Directions:
Among the lines below, restate word for word only those from the line with "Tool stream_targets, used" through the line with "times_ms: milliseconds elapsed", with both end lines kept.

Information shown:
============================================================
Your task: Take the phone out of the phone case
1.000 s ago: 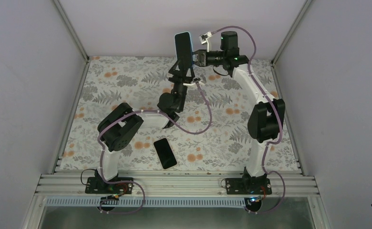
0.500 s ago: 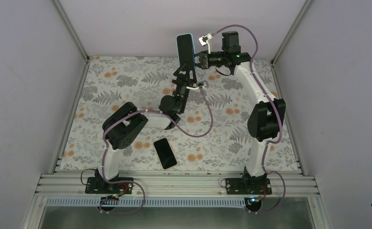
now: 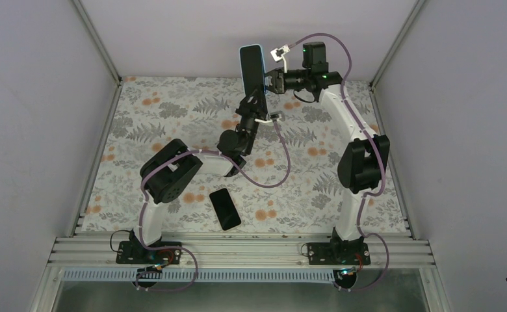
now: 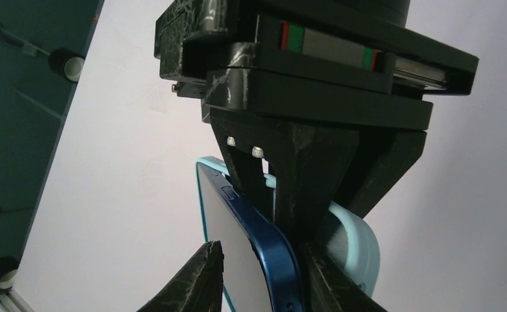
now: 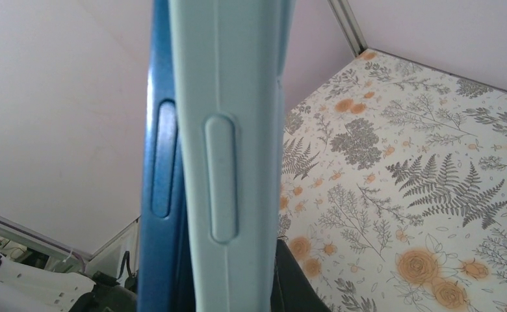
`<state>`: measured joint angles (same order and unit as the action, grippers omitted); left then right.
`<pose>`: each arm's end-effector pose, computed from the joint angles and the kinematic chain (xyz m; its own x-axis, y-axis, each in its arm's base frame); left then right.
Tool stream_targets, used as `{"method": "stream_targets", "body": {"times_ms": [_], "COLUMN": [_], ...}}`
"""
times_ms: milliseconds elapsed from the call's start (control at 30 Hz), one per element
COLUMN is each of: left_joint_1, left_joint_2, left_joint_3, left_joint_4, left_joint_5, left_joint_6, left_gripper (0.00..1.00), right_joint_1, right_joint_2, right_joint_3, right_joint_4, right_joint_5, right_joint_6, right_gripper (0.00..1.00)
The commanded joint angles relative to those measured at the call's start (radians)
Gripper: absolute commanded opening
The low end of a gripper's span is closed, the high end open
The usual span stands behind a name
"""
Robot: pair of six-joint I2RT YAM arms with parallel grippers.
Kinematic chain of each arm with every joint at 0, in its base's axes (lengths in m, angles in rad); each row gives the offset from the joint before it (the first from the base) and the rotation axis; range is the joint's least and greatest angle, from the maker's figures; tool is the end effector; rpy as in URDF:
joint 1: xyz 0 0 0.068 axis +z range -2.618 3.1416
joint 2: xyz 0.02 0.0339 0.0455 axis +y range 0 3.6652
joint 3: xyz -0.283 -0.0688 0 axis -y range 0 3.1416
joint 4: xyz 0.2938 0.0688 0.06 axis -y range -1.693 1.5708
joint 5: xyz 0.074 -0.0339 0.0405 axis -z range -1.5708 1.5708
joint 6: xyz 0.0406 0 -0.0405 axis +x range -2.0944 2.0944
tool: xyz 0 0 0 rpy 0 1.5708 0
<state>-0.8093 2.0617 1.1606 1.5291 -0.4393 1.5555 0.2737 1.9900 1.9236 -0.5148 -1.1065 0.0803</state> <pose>0.3385 -0.3300 0.2350 0.4238 0.8670 -0.2622 -0.3990 0.4386 0.8053 0.4806 0.1726 0.3618 -0.5943 -0.1295 -0.7937 -0.7954 0.2403 0.5564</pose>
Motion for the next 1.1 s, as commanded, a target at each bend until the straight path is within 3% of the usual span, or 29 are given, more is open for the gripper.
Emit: {"method": "stream_targets", "body": {"times_ms": [0,467,667,867,1067], "left_joint_1": [0.081,0.059,0.029,-0.01,-0.013], "left_joint_2": [-0.034,-0.059,-0.081,-0.153,-0.196], "left_joint_3": [0.045,0.049,0.046,0.017,-0.016], "left_joint_4": [0.3,0.301,0.301,0.291,0.224], "left_joint_5": [-0.14,-0.126,-0.138,-0.164,-0.187], "left_joint_6": [0.019,0.028,0.036,0.023,-0.007], "left_gripper": [0.28,0.07,0.04,0.02,0.02], "right_joint_1": [0.03,0.022,-0.001,-0.032,-0.062], "right_joint_2": [-0.052,-0.039,-0.024,-0.008,0.017], "right_joint_3": [-0.047,-0.058,-0.062,-0.06,-0.066], "right_joint_4": [-0.23,-0.208,-0.197,-0.188,-0.179], "right_joint_5": [-0.212,-0.196,-0.157,0.057,0.1], "right_joint_6": [-0.02,0.004,0.02,-0.018,-0.021], "right_gripper": [0.03,0.03,0.03,0.03,0.03]}}
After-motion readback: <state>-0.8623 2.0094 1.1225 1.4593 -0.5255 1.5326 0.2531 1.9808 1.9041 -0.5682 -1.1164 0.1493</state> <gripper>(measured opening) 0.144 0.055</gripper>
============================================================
Task solution:
Tool stream_targets, used as `{"method": "stream_targets", "body": {"times_ms": [_], "COLUMN": [_], ...}}`
"""
times_ms: milliseconds elapsed from the call's start (control at 30 Hz), one per element

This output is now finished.